“Maduro es un narco, no un presidente.” Así, sin rodeos, lo dijo el senador estadounidense Marco Rubio. Y con esa frase detonó una verdad que muchos líderes de la región, empezando por Gustavo Petro, prefieren ignorar: Venezuela no está gobernada por un jefe de Estado, sino por un tirano con conexiones criminales, sostenido por el miedo, la represión y el dinero del narcotráfico.
Rubio no está lanzando una teoría de conspiración. Está diciendo en voz alta lo que ya es evidente: que Maduro lidera un régimen ilegítimo, corrupto y brutal. Y lo más grave no es solo que lo diga un senador norteamericano, sino que lo calle quien debería alzar la voz con más fuerza: el presidente de Colombia.
Petro no actúa con firmeza frente a la dictadura, sino que se desliza entre la tibieza y el servilismo. Mientras Maduro reprime a su pueblo, el presidente colombiano extiende la alfombra roja. En lugar de rechazar el atropello democrático, Petro lo maquilla con retórica progresista. No se enfrenta al tirano, lo trata como estadista. No denuncia la barbarie, la disfraza de diplomacia. Y mientras tanto, la frontera se vuelve una zona gris donde se diluyen los límites entre legalidad e impunidad.
En lugar de trazar límites claros con un régimen acusado de crímenes de lesa humanidad, el gobierno colombiano abre la puerta a iniciativas como la llamada “zona binacional de desarrollo fronterizo”. Esa propuesta no es integración regional: es entrega territorial. Es una cesión de soberanía encubierta, que podría permitir que el régimen de Maduro tenga injerencia sobre suelo colombiano, legitimado por un acuerdo supuestamente técnico pero profundamente político. Un regalo disfrazado de cooperación, con graves consecuencias estratégicas.
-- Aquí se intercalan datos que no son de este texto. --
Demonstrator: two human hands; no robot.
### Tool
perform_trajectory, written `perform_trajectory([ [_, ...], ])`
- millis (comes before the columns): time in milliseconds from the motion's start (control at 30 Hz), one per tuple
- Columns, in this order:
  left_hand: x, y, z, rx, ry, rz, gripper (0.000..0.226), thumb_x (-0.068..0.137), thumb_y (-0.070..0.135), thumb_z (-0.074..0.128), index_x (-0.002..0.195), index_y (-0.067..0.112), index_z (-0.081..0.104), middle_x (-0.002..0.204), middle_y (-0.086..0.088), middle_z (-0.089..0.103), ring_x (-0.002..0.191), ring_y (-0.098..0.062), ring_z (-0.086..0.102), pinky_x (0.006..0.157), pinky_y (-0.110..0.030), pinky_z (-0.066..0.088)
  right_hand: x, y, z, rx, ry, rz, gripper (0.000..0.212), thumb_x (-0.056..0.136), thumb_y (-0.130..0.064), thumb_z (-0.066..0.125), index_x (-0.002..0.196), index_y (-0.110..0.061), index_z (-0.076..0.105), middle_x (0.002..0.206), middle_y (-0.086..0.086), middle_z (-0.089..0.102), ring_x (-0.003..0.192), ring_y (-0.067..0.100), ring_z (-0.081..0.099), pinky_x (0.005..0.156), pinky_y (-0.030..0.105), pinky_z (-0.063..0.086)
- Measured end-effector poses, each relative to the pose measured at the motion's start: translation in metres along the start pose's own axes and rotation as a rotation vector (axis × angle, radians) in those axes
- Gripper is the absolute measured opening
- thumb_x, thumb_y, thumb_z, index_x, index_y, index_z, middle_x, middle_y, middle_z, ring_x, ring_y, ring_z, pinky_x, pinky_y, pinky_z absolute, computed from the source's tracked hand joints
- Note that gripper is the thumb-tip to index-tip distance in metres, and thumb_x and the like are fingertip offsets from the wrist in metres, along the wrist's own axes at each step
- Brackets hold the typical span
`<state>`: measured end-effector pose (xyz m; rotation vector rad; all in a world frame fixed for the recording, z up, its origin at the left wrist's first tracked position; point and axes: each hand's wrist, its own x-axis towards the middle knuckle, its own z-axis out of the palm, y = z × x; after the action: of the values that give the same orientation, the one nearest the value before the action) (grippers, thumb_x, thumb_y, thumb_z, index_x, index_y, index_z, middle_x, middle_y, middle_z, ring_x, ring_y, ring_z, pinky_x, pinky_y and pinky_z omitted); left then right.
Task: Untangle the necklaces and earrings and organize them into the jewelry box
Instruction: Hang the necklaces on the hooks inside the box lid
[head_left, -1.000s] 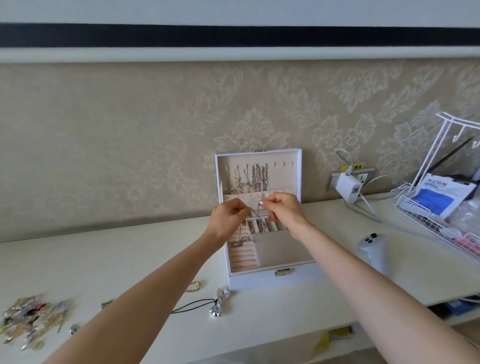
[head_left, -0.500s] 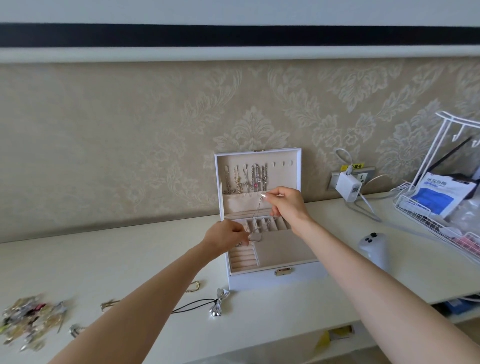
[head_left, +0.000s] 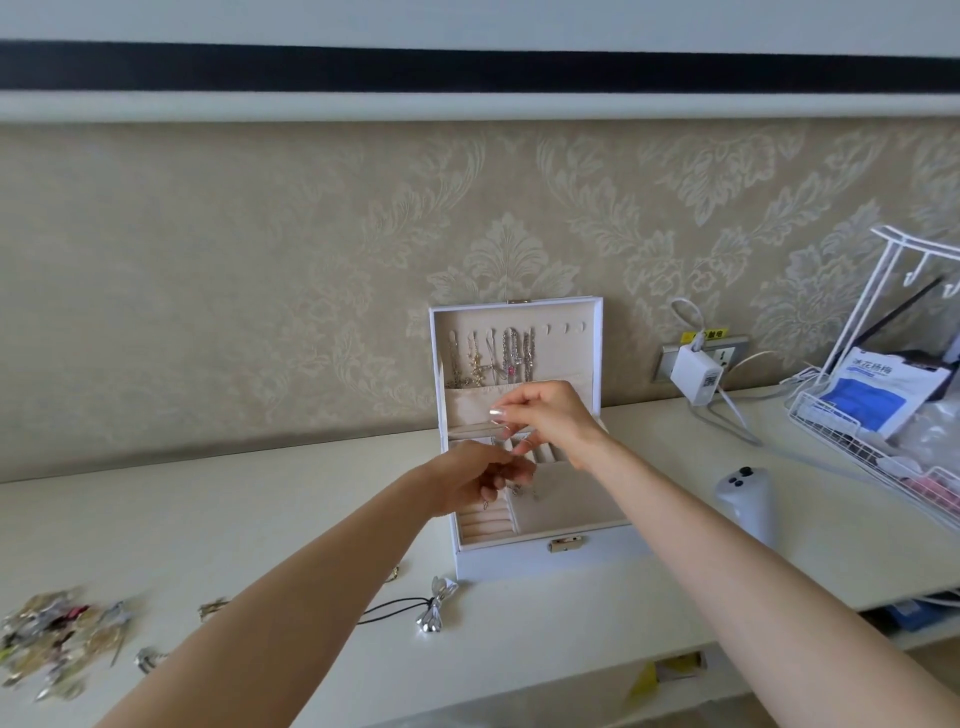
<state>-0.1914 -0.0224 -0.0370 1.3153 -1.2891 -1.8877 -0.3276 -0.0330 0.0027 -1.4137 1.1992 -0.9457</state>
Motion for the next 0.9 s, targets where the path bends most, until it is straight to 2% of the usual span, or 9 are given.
perform_trajectory([
  [200, 0.005, -0.004, 0.001, -0.146, 0.001, -0.14, 0.051, 0.098, 0.047, 0.03, 0.084, 0.013, 0.065, 0.071, 0.0, 0.062, 0.044, -0.004, 0.037, 0.039, -0.013, 0.023, -0.001, -0.001, 0.006, -0.073, -0.007, -0.028, 0.012, 0.086, 0.006, 0.057, 0.09, 0.0, 0.066, 0.098, 0.01, 0.064, 0.08, 0.021, 0.07, 0.056, 0.033, 0.059],
  [300, 0.003, -0.004, 0.0, -0.17, -0.02, -0.156, 0.054, 0.099, 0.047, 0.023, 0.09, 0.013, 0.063, 0.067, 0.004, 0.062, 0.043, -0.002, 0.038, 0.037, -0.012, 0.023, -0.004, -0.002, 0.007, -0.066, -0.124, -0.033, 0.011, 0.086, 0.008, 0.055, 0.092, 0.004, 0.064, 0.105, 0.018, 0.062, 0.086, 0.025, 0.071, 0.059, 0.037, 0.059],
  [367, 0.001, -0.005, 0.0, -0.214, -0.017, -0.162, 0.059, 0.098, 0.052, 0.02, 0.089, 0.013, 0.063, 0.066, 0.005, 0.06, 0.042, -0.002, 0.038, 0.037, -0.012, 0.022, -0.006, -0.003, 0.007, -0.005, -0.149, -0.037, 0.009, 0.086, 0.008, 0.056, 0.092, 0.007, 0.063, 0.103, 0.022, 0.062, 0.084, 0.024, 0.071, 0.056, 0.034, 0.058],
  [467, 0.003, -0.008, -0.004, -0.342, 0.029, -0.132, 0.069, 0.093, 0.062, 0.017, 0.085, 0.011, 0.063, 0.067, 0.001, 0.058, 0.041, -0.004, 0.039, 0.034, -0.013, 0.024, -0.006, 0.001, 0.004, 0.033, -0.07, -0.028, 0.009, 0.085, 0.009, 0.056, 0.086, 0.004, 0.062, 0.089, 0.02, 0.065, 0.076, 0.026, 0.071, 0.052, 0.032, 0.057],
  [567, 0.003, -0.008, -0.009, -0.43, 0.081, -0.093, 0.055, 0.1, 0.041, 0.017, 0.087, 0.013, 0.063, 0.073, -0.002, 0.054, 0.052, -0.011, 0.041, 0.04, -0.017, 0.026, -0.006, 0.008, 0.0, 0.003, -0.051, 0.01, 0.013, 0.085, 0.011, 0.053, 0.085, 0.002, 0.062, 0.086, 0.019, 0.065, 0.07, 0.027, 0.071, 0.055, 0.033, 0.059],
  [633, 0.0, -0.006, -0.011, -0.412, 0.075, -0.078, 0.038, 0.089, 0.021, 0.025, 0.085, 0.013, 0.062, 0.077, -0.003, 0.055, 0.057, -0.013, 0.041, 0.045, -0.021, 0.026, -0.007, 0.011, 0.0, 0.012, -0.059, 0.017, 0.018, 0.085, 0.013, 0.048, 0.086, 0.001, 0.062, 0.088, 0.02, 0.065, 0.064, 0.021, 0.07, 0.057, 0.03, 0.059],
  [700, -0.003, -0.003, -0.011, -0.38, 0.059, -0.086, 0.032, 0.078, 0.02, 0.03, 0.086, 0.013, 0.06, 0.082, -0.005, 0.06, 0.057, -0.014, 0.043, 0.045, -0.021, 0.027, -0.007, 0.011, 0.0, 0.039, -0.075, 0.019, 0.021, 0.086, 0.013, 0.046, 0.086, 0.0, 0.062, 0.087, 0.019, 0.067, 0.066, 0.024, 0.07, 0.061, 0.033, 0.06],
  [800, -0.002, -0.003, -0.01, -0.349, 0.058, -0.103, 0.031, 0.087, 0.027, 0.03, 0.084, 0.02, 0.06, 0.083, -0.003, 0.061, 0.054, -0.012, 0.044, 0.043, -0.019, 0.027, -0.008, 0.008, 0.001, 0.06, -0.158, 0.036, 0.023, 0.086, 0.011, 0.045, 0.084, -0.004, 0.063, 0.082, 0.016, 0.071, 0.071, 0.034, 0.07, 0.067, 0.039, 0.06],
  [900, -0.003, -0.005, -0.008, -0.34, 0.118, -0.072, 0.031, 0.095, 0.027, 0.034, 0.087, 0.019, 0.063, 0.07, 0.002, 0.056, 0.052, -0.008, 0.041, 0.043, -0.017, 0.025, -0.008, 0.007, 0.002, 0.086, -0.177, 0.012, 0.023, 0.084, 0.014, 0.044, 0.081, 0.0, 0.061, 0.084, 0.024, 0.068, 0.081, 0.038, 0.07, 0.068, 0.039, 0.06],
])
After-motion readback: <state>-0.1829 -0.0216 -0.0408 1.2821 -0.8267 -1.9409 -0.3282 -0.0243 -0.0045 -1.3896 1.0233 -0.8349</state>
Rubio ha encendido la alarma. Y no se puede ignorar. Su advertencia no solo tiene peso político, tiene fuerza moral. Mientras Estados Unidos mantiene una postura firme frente a las dictaduras del continente, buena parte de América Latina ha optado por la cobardía. Petro, como otros, ha elegido el camino de la omisión selectiva: condena a unos, mientras protege a sus aliados ideológicos, sin importar los abusos que cometan.
El pueblo venezolano sigue sufriendo. La represión continúa, la censura se afianza, la migración no se detiene. Y aun así, Petro opta por el silencio. Pero el silencio, en política, no es neutral: es complicidad. Cada gesto de reconocimiento hacia Maduro es una bofetada para quienes luchan por recuperar su libertad. Y lo que ocurre en Venezuela no es ajeno a Colombia. La frontera está desbordada por mafias, grupos armados y redes de contrabando que se alimentan precisamente del desgobierno al otro lado del río.
Esta es la hora de hablar claro. Colombia no puede ni debe normalizar la dictadura venezolana. No podemos permitir que se cedan espacios de soberanía bajo la narrativa engañosa del “desarrollo binacional”. No podemos aceptar que nuestro país sea usado como plataforma para legitimar un régimen que ha convertido a Venezuela en un infierno.
Rubio dijo lo que muchos no se atreven: Maduro no es presidente, es un delincuente con poder. Y ahora nos toca decidir de qué lado estamos. Porque en esta historia, callar es traicionar.